The ability to think about mobile marketing campaigns from the perspective of an LTV / CAC delta is largely a luxury afforded to developers with substantial balance sheets (or, unfortunately, an existential mistake made by small developers without sufficient expendable cash to finance growth).
Running mobile marketing campaigns against the profitability of LTV over CAC (that is, profitable unit economics of revenues vs. marketing costs) requires some available pool of capital to spend against before cohort revenues make up for the unit costs of acquisition. In other words, because LTV is paid out over some projected time period (eg. 12 months, 18 months, etc.) yet marketing costs are born upfront (usually due within 30 days of a campaign being run), developers need to consider not only the ROI of their campaigns (ie. the degree to which LTV exceeds CAC) but also the schedule of the cashflows that their acquired cohorts generate.
For instance, consider the below logarithmic LTV curve for some cohort definition (geography / network / device / etc.) that produces an 365-day LTV of $1.52 (all charts and their underlying data can be found in this spreadsheet):
Assume this developer has decided that any marketing spend must generate 50% ROI after 365 days (that is, $1 spent produces $1.50 in total cumulative per-user revenues by day 365). This developer can achieve that ROI by buying cohorts with a $1 CAC, with each cohort achieving break-even at day 48 (as per the LTV tab in the spreadsheet linked above). Each cohort is expected to remain active for 365 days.

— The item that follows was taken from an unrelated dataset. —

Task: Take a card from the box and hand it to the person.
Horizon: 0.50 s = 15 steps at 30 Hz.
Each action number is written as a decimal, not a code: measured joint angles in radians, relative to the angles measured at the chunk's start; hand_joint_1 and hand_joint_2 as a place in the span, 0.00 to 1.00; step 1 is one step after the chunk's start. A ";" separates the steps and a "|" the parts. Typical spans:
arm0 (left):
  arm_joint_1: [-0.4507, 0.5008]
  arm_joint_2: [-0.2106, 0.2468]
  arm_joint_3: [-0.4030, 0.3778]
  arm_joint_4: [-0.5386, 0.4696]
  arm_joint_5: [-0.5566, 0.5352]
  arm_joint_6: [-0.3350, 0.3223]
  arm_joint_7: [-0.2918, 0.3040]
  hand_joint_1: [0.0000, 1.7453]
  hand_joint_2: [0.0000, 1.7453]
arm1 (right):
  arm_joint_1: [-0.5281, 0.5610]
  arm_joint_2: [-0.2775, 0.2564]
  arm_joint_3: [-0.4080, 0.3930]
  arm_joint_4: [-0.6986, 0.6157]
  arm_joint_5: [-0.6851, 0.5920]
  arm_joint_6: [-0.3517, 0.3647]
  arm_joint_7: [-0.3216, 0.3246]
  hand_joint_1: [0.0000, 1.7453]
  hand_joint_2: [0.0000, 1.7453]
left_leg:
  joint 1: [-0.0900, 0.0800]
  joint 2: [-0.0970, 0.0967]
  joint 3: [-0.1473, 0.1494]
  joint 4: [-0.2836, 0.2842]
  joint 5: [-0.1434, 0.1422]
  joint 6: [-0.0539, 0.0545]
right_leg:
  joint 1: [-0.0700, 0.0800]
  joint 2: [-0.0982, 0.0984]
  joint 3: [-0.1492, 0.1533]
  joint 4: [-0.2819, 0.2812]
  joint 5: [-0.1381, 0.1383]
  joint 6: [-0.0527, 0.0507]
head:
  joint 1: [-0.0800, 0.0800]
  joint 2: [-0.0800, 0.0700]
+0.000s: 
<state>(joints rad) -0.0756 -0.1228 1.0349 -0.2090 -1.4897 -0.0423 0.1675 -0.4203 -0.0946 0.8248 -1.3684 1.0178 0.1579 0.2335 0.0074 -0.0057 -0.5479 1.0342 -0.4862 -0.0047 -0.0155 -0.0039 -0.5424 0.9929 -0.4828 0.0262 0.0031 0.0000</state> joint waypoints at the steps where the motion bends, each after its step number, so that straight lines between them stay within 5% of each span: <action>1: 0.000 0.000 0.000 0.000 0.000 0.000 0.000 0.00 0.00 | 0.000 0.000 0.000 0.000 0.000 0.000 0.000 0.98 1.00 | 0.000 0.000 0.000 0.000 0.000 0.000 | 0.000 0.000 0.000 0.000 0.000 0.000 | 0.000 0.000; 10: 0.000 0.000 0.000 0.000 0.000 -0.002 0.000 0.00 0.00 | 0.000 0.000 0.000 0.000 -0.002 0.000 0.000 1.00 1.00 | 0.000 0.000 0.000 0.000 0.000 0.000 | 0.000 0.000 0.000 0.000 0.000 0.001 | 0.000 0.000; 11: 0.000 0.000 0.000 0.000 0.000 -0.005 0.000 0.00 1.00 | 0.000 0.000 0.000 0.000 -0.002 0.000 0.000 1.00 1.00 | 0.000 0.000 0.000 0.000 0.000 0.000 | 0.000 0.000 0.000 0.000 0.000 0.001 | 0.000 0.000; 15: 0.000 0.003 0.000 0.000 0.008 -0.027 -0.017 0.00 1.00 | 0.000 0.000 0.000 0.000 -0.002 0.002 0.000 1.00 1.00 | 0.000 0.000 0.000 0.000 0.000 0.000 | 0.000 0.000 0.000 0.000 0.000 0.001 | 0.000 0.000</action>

Now assume that this developer is able to acquire cohorts of 1,000 users per day at this price ($1 CAC); the developer will run this campaign for one full year before turning it off completely.
Since the Day 1 cumulative spend of each cohort (see the LTV tab) is $0.05, the developer is paying $1,000 per day to acquire cohorts that generate $50 in revenue on that day (for a Day 1 loss of $950). Each cohort’s cumulative profit / loss curve looks like this:
As the cohorts accumulate, marketing spend losses accumulate to a greater degree than do revenues, until Day 48, when the revenues generated by the 48 live campaigns ($1,000.86) exceed the upfront marketing cost paid to acquire the 48th campaign ($1,000). Keep in mind that the revenue schedule of this LTV curve is specific to this example and was generated randomly.
The developer’s cash inflows look like this:
Which is to say, the developer is spending more money than it is making until Day 48 (revenues spike at day 366 because the developer turns off marketing spend yet still has 364 cohorts active).
The developer’s cumulative profit / loss by day looks like this:
What this example illustrates is that, despite making roughly 50% ROI on all marketing spend (earning back $1.52 for every $1 spent on marketing), this developer is spending more money than it is making for more than a month (48 days) after launch. The total spend of $365,000 produces revenues of $553,848, for an operating profit of $188,848.
But the developer had to float a loss of $11,454 before it started generating positive cash flow (eg. was making more money than it was spending). Even at a massive profit margin, this developer needed 6% of two-year profits and 2% of two-year sales up front (that is, offset by cumulative recoup) to fund its marketing campaigns. Before launching a product, every developer needs to consider its ability to do the same.